Barrierefreie Flure / Schalter in öffentlichen Gebäuden

Kennen Sie die Situation: Sie haben Gepäck, schieben einen Kinderwagen und stehen vor einem Drehkreuz, durch das sie nicht hindurchkommen? Es ist eine kleine Alltagsbegebenheit, doch sie verdeutlicht die Hindernisse, die das Leben von Menschen mit Behinderungen erschweren. Doch auch Schalter , Flure und Wege in öffentlichen Gebäuden lassen sich barrierefrei gestalten.

Schalter sind dann barrierefrei, wenn sie von allen Menschen genutzt werden können

Durchgänge, Kassen und Kontrollen in öffentlichen Gebäuden müssen für behinderte Menschen barrierefrei befahrbar sein, d.h. davor muss eine Bewegungsfläche von mindestens 150 cm Breite und 150 cm Tiefe vorhanden sein. Für Schalter oder Tresen heißt Barrierefreiheit: Sie sollten anfahrbar für Rollstuhlfahrer und gut erkennbar für Menschen mit visuellen oder akustischen Einschränkungen sein. Idealerweise sollte ein Schalter bzw. Tresen für Rollstuhlfahrer auf einer gewissen Länge unterfahrbar sein. Die Oberkannte des Tresens sollte 80 Zentimeter nicht unterschreiten, damit die Person im Rollstuhl wahrgenommen werden kann. Wichtig sind auch Ruhezonen und Sitzgelegenheiten für Menschen mit Gehbehinderungen oder körperlichen Einschränkungen.

Schalter sollten gut auffindbar sein

Im Durchgang zwischen Service-Schaltern, Kontrollen, Kassen oder Automaten ist eine nutzbare Breite von mindestens 90 cm wichtig. Letzteres gilt auch für Nebenwege. Mehr als 1.500 cm lange Flure und Wege müssen für die Begegnung von Rollstuhlbenutzer eine Bewegungsfläche von mindestens 180 cm Breite und 180 Tiefe aufweisen.

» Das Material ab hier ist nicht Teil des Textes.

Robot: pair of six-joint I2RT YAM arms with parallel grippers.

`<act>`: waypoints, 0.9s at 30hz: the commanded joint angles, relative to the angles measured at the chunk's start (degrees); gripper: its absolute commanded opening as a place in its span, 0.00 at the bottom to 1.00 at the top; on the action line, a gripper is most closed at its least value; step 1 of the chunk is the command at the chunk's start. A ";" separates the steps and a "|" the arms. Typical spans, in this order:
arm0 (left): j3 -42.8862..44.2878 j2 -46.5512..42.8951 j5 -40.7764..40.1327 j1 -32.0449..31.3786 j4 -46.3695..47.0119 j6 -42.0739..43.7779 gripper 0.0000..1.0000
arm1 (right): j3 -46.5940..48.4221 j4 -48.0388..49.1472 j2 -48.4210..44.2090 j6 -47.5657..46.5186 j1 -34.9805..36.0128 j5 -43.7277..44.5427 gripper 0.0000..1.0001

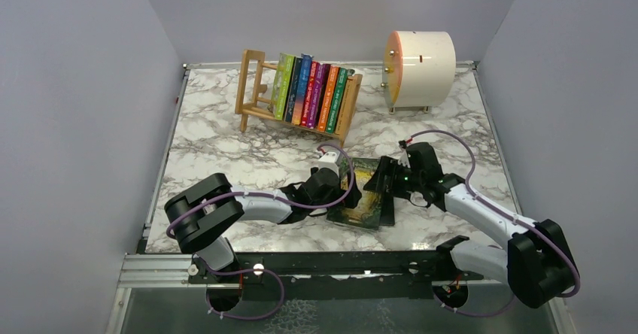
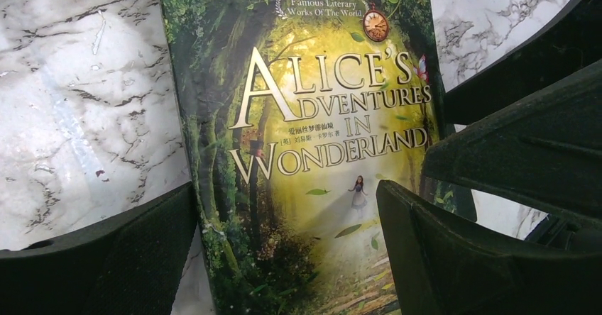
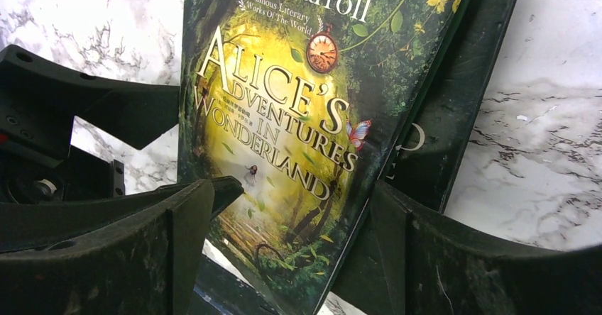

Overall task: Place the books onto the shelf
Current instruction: Pick up the book from the center of the board.

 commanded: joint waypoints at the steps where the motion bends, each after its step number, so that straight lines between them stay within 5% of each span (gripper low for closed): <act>1: -0.94 -0.17 2.10 -0.54 0.58 -1.42 0.87 | 1.94 3.33 1.19 -0.69 0.90 -2.08 0.79; 27: -12.13 -14.84 2.38 0.68 12.67 -2.21 0.74 | 3.74 10.63 11.20 0.03 8.24 1.04 0.78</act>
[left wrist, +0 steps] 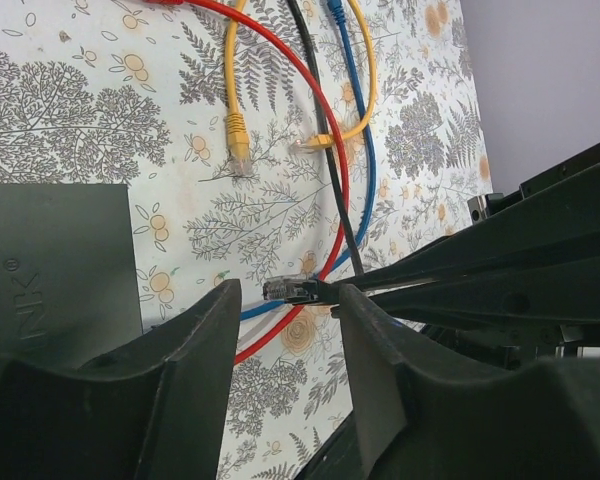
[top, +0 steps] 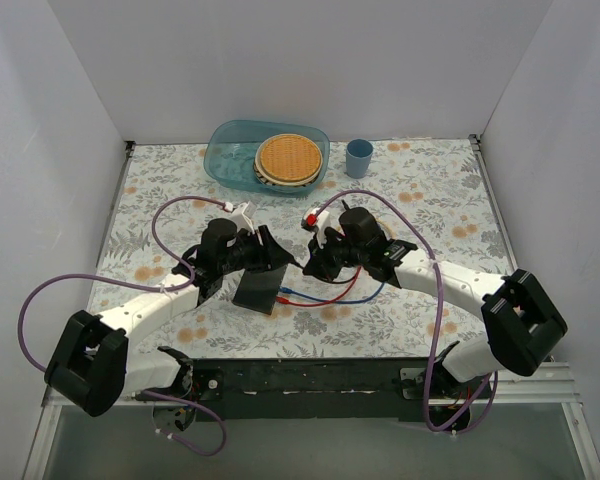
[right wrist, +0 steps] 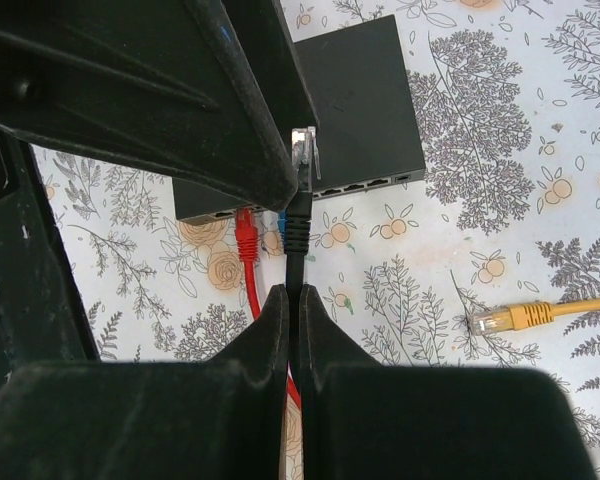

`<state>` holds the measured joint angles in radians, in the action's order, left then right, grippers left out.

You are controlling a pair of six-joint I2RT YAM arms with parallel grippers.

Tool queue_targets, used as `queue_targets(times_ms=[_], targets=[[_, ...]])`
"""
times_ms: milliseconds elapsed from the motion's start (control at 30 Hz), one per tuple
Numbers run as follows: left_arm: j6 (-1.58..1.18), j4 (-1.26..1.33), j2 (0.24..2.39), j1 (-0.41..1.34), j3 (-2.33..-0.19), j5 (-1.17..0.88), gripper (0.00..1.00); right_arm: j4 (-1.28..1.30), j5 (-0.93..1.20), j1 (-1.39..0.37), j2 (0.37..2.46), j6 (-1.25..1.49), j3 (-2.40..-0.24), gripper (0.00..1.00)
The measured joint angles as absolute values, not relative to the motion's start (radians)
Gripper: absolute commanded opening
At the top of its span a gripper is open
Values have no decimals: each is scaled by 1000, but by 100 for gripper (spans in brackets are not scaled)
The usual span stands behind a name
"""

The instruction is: Insert the plug into the switch port

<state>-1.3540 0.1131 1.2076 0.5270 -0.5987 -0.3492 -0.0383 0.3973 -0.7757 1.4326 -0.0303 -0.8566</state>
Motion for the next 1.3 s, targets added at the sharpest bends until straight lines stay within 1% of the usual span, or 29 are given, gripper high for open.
queue_targets(times_ms=[167, 267, 300, 333, 400, 500, 533, 567, 600, 667, 700, 767, 800, 900, 967, 1067, 1300], targets=[[-1357, 122, 1209, 527, -599, -357, 33, -63, 408, -776, 1419, -23, -844, 1], [-1360, 142, 1219, 527, -599, -364, 25, -73, 419, -777, 1399, -19, -829, 1], [-1361, 149, 1222, 527, -599, -368, 20, -76, 421, -778, 1398, -18, -826, 1], [-1363, 151, 1224, 527, -599, -369, 9, -78, 422, -780, 1398, -17, -823, 1], [-1370, 162, 1225, 527, -599, -375, 0, -75, 423, -783, 1398, -15, -818, 1], [-1382, 192, 1225, 529, -597, -389, 0, -80, 422, -785, 1398, -14, -807, 1], [-1384, 194, 1225, 532, -595, -389, 0, -79, 422, -785, 1398, -14, -806, 4], [-1385, 196, 1225, 532, -593, -389, 0, -79, 422, -786, 1398, -14, -805, 8], [-1385, 198, 1225, 532, -590, -389, 0, -78, 421, -786, 1398, -14, -805, 16], [-1385, 204, 1221, 532, -584, -389, 0, -78, 421, -786, 1398, -12, -805, 25], [-1384, 205, 1218, 532, -582, -389, 0, -76, 421, -786, 1398, -7, -805, 33], [-1368, 203, 1209, 532, -575, -382, 0, -74, 422, -788, 1398, -4, -808, 42], [-1360, 203, 1203, 532, -567, -377, 0, -75, 422, -788, 1398, -3, -810, 49], [-1332, 194, 1172, 532, -538, -366, 0, -75, 422, -788, 1398, -4, -821, 60], [-1308, 192, 1140, 532, -516, -360, 0, -76, 426, -786, 1394, -3, -826, 63], [-1269, 196, 1080, 532, -484, -357, 0, -78, 478, -765, 1383, 2, -834, 65], [-1191, 244, 907, 532, -426, -400, 0, -158, 712, -690, 1375, 84, -838, 66]])
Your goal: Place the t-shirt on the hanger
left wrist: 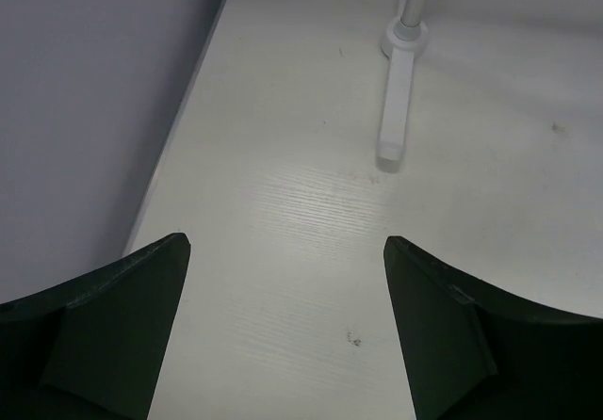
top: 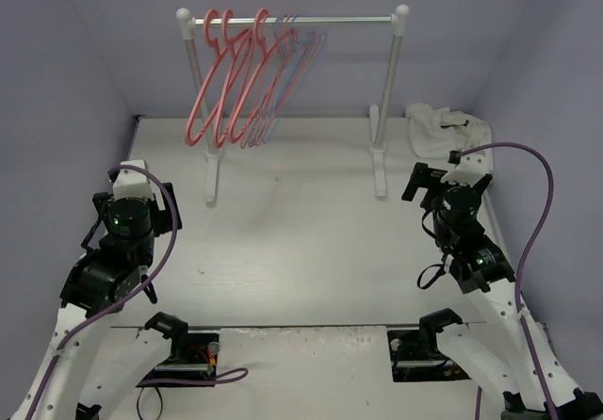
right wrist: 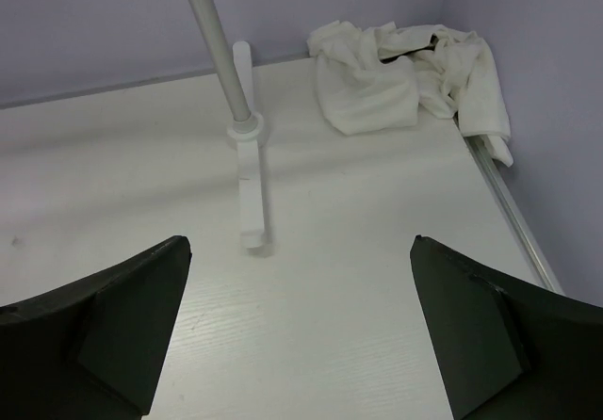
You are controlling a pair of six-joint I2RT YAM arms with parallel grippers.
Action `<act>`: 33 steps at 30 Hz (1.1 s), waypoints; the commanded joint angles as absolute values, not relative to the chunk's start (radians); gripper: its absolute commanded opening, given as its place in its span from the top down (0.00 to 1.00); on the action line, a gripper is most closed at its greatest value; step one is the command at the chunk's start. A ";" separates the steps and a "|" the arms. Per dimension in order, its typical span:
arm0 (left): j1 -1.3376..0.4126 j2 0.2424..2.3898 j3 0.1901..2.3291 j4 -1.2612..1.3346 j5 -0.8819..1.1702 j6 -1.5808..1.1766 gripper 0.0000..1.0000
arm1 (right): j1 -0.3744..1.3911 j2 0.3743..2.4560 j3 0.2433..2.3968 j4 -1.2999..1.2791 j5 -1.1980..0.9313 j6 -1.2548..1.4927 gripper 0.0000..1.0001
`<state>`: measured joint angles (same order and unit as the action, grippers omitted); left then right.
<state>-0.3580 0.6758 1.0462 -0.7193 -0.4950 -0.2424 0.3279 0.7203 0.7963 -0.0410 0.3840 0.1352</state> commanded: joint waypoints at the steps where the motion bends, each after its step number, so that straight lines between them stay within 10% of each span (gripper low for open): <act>1: -0.353 0.687 1.048 -0.656 -0.494 -0.247 0.20 | 0.328 0.748 0.810 0.037 0.434 0.174 0.00; 33: -0.353 0.674 1.012 -0.658 -0.405 -0.350 0.20 | -0.083 2.046 1.616 0.162 0.311 0.278 0.00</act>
<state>-0.3580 0.6536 0.9993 -0.7129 -0.4155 -0.3214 -0.0505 1.9647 1.4859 0.1086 0.3221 0.2982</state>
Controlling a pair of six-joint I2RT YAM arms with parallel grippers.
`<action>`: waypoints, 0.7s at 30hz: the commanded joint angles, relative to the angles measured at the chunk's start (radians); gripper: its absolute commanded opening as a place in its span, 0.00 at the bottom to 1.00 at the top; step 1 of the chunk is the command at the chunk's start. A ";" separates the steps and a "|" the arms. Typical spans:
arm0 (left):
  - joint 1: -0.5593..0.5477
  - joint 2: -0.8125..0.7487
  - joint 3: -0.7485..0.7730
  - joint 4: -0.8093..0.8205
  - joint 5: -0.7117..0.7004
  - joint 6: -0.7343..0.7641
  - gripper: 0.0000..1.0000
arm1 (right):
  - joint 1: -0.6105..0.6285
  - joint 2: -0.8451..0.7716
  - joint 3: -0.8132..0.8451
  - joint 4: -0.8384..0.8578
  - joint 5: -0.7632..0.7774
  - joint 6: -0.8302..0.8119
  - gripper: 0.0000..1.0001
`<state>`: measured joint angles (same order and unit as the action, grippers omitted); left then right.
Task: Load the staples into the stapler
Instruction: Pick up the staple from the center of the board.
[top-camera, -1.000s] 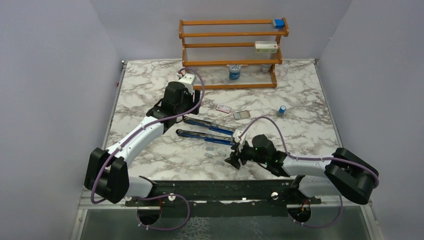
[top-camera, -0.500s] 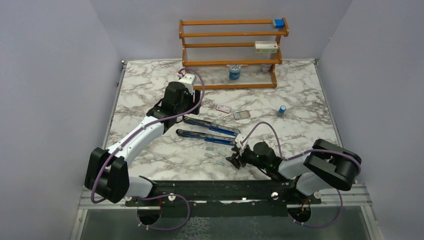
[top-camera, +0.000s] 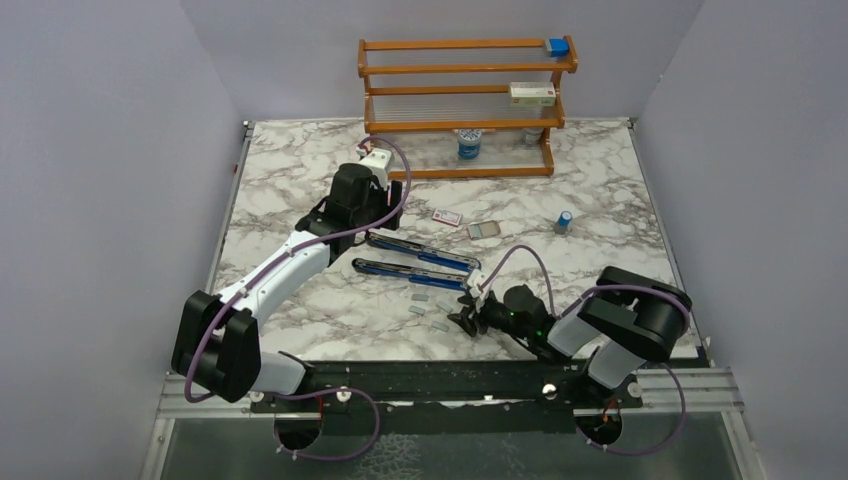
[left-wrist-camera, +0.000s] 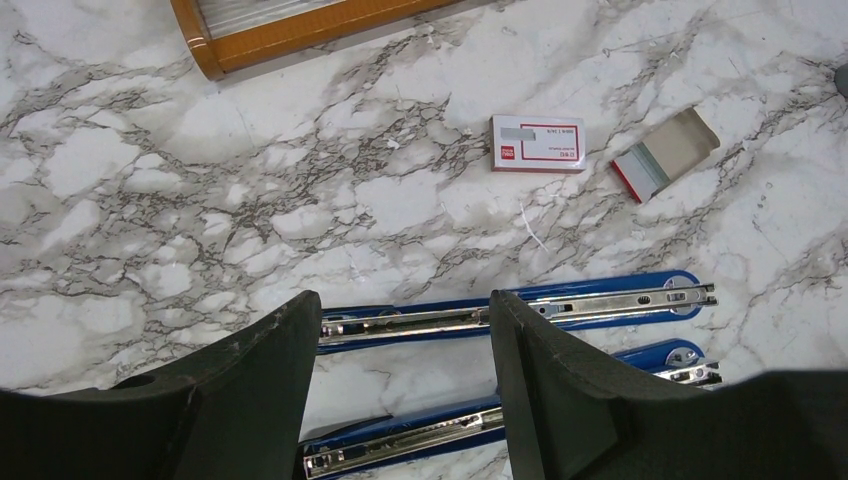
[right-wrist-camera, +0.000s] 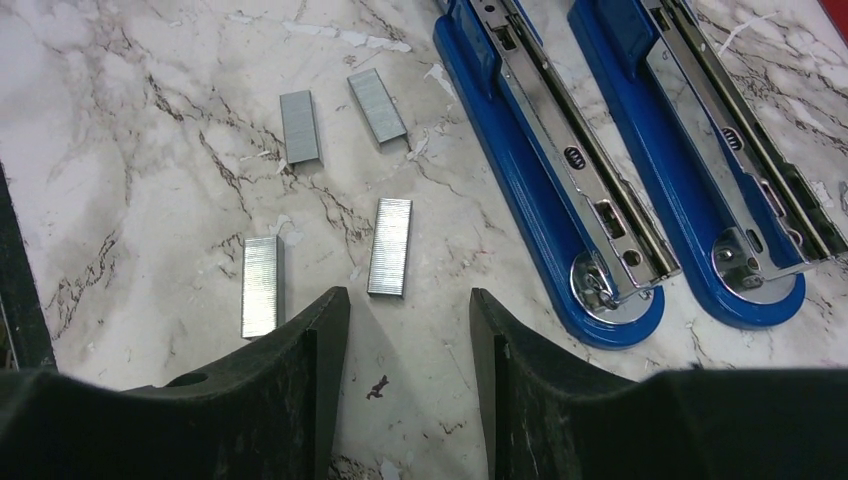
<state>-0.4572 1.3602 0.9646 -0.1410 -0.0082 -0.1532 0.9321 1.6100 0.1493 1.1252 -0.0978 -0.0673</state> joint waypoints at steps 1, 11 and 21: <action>0.009 -0.008 0.017 0.018 0.021 0.002 0.66 | 0.013 0.060 0.008 0.073 -0.021 -0.003 0.49; 0.012 -0.009 0.019 0.018 0.022 0.007 0.66 | 0.017 0.137 0.018 0.124 -0.025 0.028 0.43; 0.015 -0.004 0.021 0.015 0.028 0.009 0.66 | 0.021 0.141 0.040 0.066 -0.020 -0.005 0.39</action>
<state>-0.4507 1.3602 0.9646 -0.1394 -0.0048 -0.1528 0.9432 1.7271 0.1795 1.2530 -0.1173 -0.0544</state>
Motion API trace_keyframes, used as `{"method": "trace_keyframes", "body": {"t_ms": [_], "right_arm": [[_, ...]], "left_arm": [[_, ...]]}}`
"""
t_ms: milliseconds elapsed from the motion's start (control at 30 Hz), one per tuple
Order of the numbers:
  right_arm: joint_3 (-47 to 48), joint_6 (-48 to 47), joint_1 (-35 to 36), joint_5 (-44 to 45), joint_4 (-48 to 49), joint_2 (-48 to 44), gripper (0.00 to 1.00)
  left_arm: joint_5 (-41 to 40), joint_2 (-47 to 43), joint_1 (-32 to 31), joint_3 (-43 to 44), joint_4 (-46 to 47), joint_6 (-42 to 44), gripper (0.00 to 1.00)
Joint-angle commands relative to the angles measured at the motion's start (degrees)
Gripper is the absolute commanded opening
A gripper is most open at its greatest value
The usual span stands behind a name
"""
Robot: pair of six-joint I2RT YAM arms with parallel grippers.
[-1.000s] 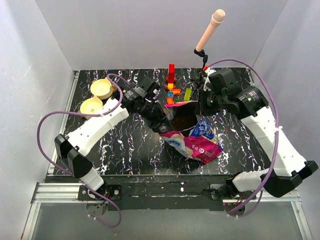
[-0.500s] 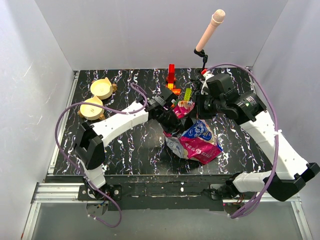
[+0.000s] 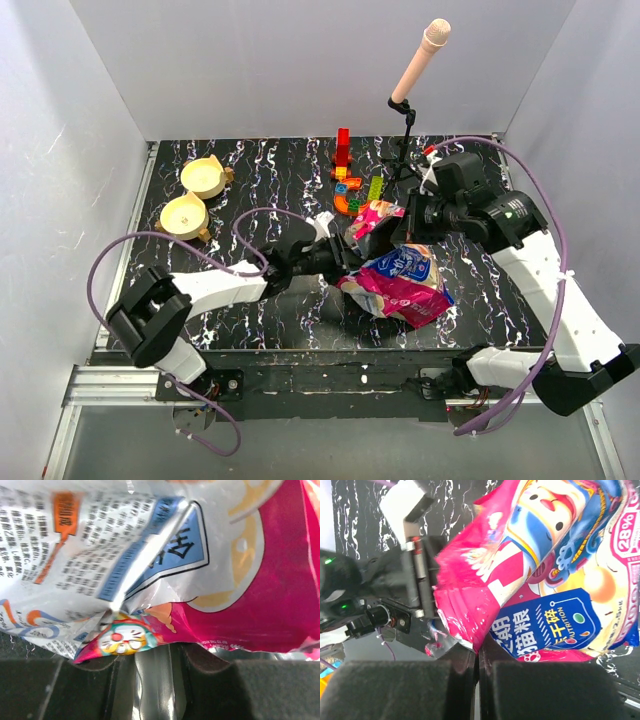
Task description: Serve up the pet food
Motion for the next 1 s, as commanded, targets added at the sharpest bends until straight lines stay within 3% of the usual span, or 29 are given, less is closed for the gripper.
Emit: {"method": "trace_keyframes", "body": {"t_ms": [0, 333, 533, 600, 800, 967], "right_arm": [[3.26, -4.50, -4.93, 3.49, 1.01, -5.51, 0.01], [1.77, -8.73, -7.92, 7.45, -0.84, -7.89, 0.01], [3.88, -8.73, -8.63, 7.28, -1.90, -7.97, 0.01], [4.32, -8.90, -8.54, 6.67, -1.55, -7.71, 0.01], [6.34, -9.43, -8.46, 4.72, -1.55, -4.99, 0.01], [10.28, -8.56, -8.10, 4.55, -0.67, -1.04, 0.01]], "left_arm": [[1.19, -7.63, 1.21, -6.72, 5.90, 8.22, 0.00], [6.56, -19.68, 4.81, 0.04, -9.93, 13.06, 0.00], [1.56, -26.72, 4.90, 1.89, -20.74, 11.05, 0.00], [-1.16, -22.97, 4.99, 6.25, -25.28, 12.61, 0.00], [2.86, -7.84, 3.14, 25.51, -38.82, 18.07, 0.00], [12.61, -1.68, 2.09, 33.25, -43.67, 18.06, 0.00]]}}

Fluchtwege, aber auch der Zuweg zum Schalter sollten durch besondere Lichtbänder und richtungsweisende Beleuchtung, z.B. in Fußleistenhöhe sowie durch Tonsignale gekennzeichnet werden. Dazu bieten sich auch unterschiedliche Bodenstrukturen oder akustische Signalgeber an. Die barrierefreie Infrastruktur zielt darauf, Informationen, die der Orientierung im Gebäude bzw. der Leitung oder der Warnung dienen, sollten auch von Menschen mit Sinneseinschränkungen gut zu erkennen sein. Das heißt, relevante Informationen sollten sich stets an zwei Sinne richten.